══ GIVEN INFORMATION ══

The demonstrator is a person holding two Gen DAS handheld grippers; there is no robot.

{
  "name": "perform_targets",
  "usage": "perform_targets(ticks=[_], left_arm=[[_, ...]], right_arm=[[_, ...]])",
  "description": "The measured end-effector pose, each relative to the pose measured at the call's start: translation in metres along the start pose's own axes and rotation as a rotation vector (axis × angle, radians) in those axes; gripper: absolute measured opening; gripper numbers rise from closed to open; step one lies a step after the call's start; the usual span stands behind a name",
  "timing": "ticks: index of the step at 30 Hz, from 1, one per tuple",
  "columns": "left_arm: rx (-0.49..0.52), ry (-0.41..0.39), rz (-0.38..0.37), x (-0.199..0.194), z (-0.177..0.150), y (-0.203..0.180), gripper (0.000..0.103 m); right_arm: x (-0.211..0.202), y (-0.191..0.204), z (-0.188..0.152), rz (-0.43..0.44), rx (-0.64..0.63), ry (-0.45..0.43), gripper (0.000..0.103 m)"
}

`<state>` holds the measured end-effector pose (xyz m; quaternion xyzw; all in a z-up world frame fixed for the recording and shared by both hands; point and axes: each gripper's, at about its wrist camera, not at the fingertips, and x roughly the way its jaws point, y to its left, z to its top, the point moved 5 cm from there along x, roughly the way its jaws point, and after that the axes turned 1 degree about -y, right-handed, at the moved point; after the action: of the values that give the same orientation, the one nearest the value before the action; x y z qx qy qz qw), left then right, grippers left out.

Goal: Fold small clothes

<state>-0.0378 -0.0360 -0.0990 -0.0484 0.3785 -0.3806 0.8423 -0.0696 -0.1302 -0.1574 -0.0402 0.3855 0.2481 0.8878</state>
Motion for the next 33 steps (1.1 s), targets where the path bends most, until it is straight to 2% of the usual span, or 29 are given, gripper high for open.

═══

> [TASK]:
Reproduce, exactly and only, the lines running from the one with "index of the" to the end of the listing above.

> [EXPECTED OUTPUT]:
  "timing": "ticks: index of the step at 30 Hz, from 1, one per tuple",
  "columns": "left_arm: rx (-0.49..0.52), ry (-0.41..0.39), rz (-0.38..0.37), x (-0.199..0.194), z (-0.177..0.150), y (-0.203..0.180), gripper (0.000..0.103 m); right_arm: x (-0.211..0.202), y (-0.191..0.204), z (-0.188..0.152), rz (-0.43..0.44), rx (-0.64..0.63), ry (-0.45..0.43), gripper (0.000..0.103 m)"
}

`<state>` holds the measured end-effector pose (xyz m; quaternion xyzw; all in a z-up world frame fixed for the recording and shared by both hands; point and axes: each gripper's, at about its wrist camera, not at the fingertips, and x roughly the way its jaws point, y to its left, z to its top, the point moved 5 cm from there along x, roughly the way its jaws point, and after that the axes turned 1 degree about -y, right-handed, at the moved point; after the action: of the values that give the same orientation, the one nearest the value before the action; x y z qx qy qz qw), left then right, grippers left out.

Goal: Fold small clothes

<state>-0.0378 -0.0360 -0.0990 -0.0484 0.3785 -0.3806 0.8423 -0.0696 -0.1302 -0.1574 -0.0402 0.3855 0.2481 0.8878</state>
Motion for the next 33 steps (1.1 s), targets where the path bends most, until it is straight to 2% of the usual span, or 29 are given, gripper high for open.

Nothing more remains to be added to the answer.